Literatura y teatro

¿Puede la inteligencia artificial traducir poesía?

La vieja pregunta que vuelve con nuevas respuestas

Hace casi 70 años, el lingüista húngaro-brasileño Paulo Rónai se preguntaba en un artículo si los traductores, “esos humildes faquires de la inteligencia”, terminarían enfrentando la competencia implacable de las máquinas. En 1956, esa inquietud parecía más literaria que real. Hoy, en pleno auge de la inteligencia artificial generativa, su presagio resuena con nueva fuerza.

Lo que entonces era solo una hipótesis técnica, hoy ya no lo es. Herramientas como DeepL, Google Translate o ChatGPT no solo traducen, sino que lo hacen en segundos, con creciente precisión. Pueden mantener rimas, estructuras sintácticas e incluso giros culturales. Y, sin embargo, la pregunta que atraviesa el presente no es tanto si pueden hacerlo, sino si deben hacerlo. O mejor: cómo deben hacerlo, y con qué consecuencias.

La colaboración entre humanos y máquinas ya es una realidad. El escritor angoleño José Eduardo Agualusa, por ejemplo, experimenta con modelos de IA para escribir haikus. Reconoce que, con instrucciones precisas e inesperadas, los resultados pueden ser sorprendentes. Otros escritores y traductores coinciden: la IA puede ser una aliada, una especie de aprendiz que necesita dirección, pero que nunca camina sola. La traducción automática puede ofrecer una primera versión útil, pero aún requiere del criterio humano para revisar, matizar, decidir.

Porque el problema, como recuerda la traductora Denise Bottmann, no es sólo de técnica: es de deseo. “Algo muy importante y fascinante en el oficio de traducir es el gusto, el placer de traducir”, afirma. Un placer que escapa a la lógica productiva de la máquina. Lo que está en juego no es solo el resultado final, sino el camino—ese trayecto lento y creativo que define todo arte.
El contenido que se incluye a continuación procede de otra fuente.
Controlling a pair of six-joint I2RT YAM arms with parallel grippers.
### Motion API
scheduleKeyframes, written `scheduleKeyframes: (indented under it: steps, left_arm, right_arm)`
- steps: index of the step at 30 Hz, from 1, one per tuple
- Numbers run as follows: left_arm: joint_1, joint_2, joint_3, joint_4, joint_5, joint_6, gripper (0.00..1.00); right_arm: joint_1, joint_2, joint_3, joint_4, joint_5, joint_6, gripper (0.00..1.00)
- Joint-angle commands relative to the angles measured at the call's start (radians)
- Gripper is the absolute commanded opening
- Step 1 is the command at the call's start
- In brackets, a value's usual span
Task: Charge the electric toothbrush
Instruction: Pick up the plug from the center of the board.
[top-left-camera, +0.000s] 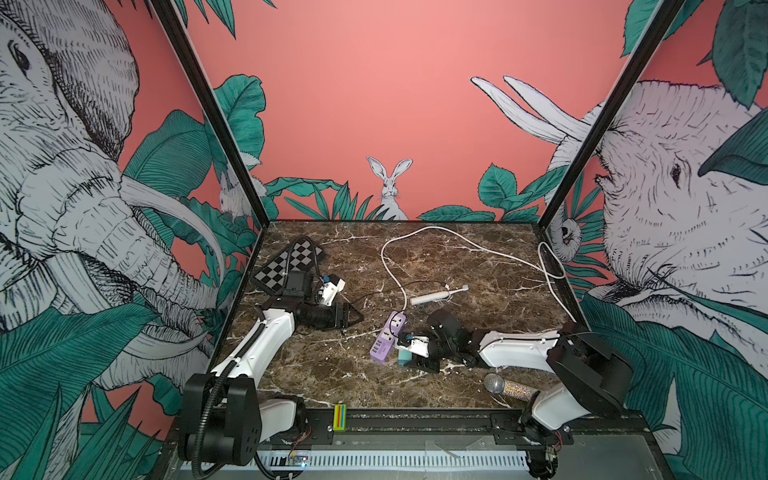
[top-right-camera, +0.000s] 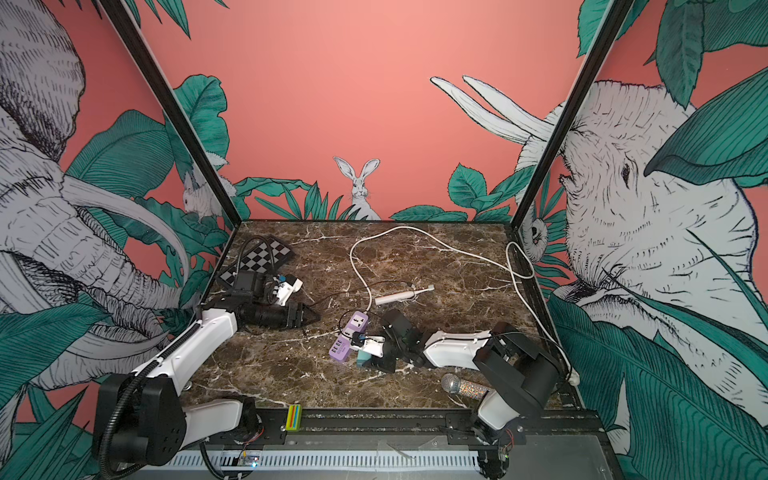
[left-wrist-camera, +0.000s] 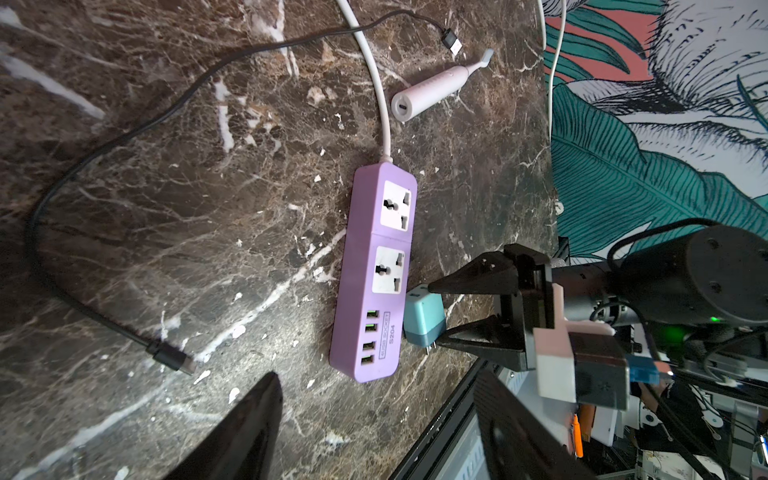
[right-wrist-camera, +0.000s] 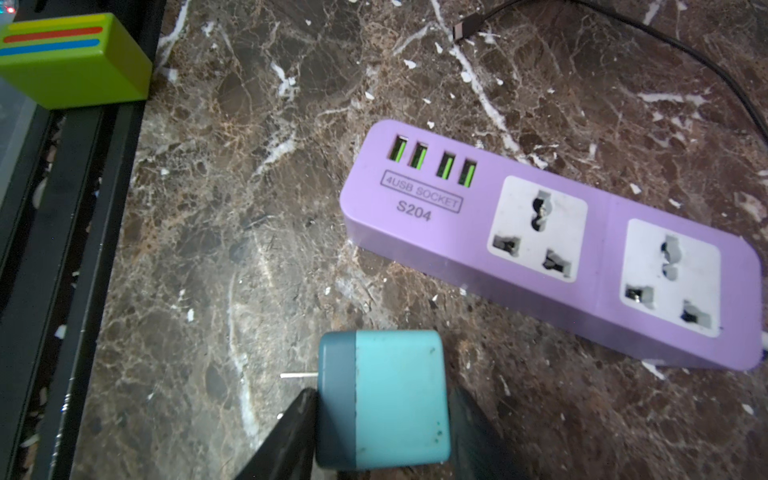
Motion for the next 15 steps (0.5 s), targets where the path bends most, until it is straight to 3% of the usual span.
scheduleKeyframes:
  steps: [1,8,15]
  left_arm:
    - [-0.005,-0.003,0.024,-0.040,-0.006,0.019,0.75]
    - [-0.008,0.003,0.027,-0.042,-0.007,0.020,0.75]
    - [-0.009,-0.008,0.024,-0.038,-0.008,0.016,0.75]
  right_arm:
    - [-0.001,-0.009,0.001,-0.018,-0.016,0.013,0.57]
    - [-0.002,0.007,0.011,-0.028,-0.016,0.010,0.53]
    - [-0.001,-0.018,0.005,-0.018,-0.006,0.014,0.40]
Frente a este dilema, surgen preguntas éticas, jurídicas y ecológicas. ¿Cómo se remunerará al traductor cuando la IA acapare parte del proceso? ¿Qué impacto ambiental tendrán estas tecnologías, que requieren cantidades masivas de energía y minerales como el cobalto? ¿Y qué tipo de discursos privilegiarán las IAs entrenadas para ser eficientes, correctas y políticamente neutras?

El filósofo italiano Giorgio Agamben ha escrito que el arte no consiste solo en saber hacer, sino en conservar la potencia de no hacer, en resistir. El verdadero acto creativo, dice, no es la ejecución sin fallas, sino el temblor. “El artista tiene una mano que tiembla”, dice citando a Dante. La máquina no tiembla.

Y ese temblor—tan humano, tan falible, tan imprescindible—podría ser, justamente, lo que salve la traducción literaria (y la literatura misma) de la estandarización algorítmica. Porque si bien la máquina puede escribir poemas correctos, jamás sabrá por qué. Ni sabrá cuándo no escribir.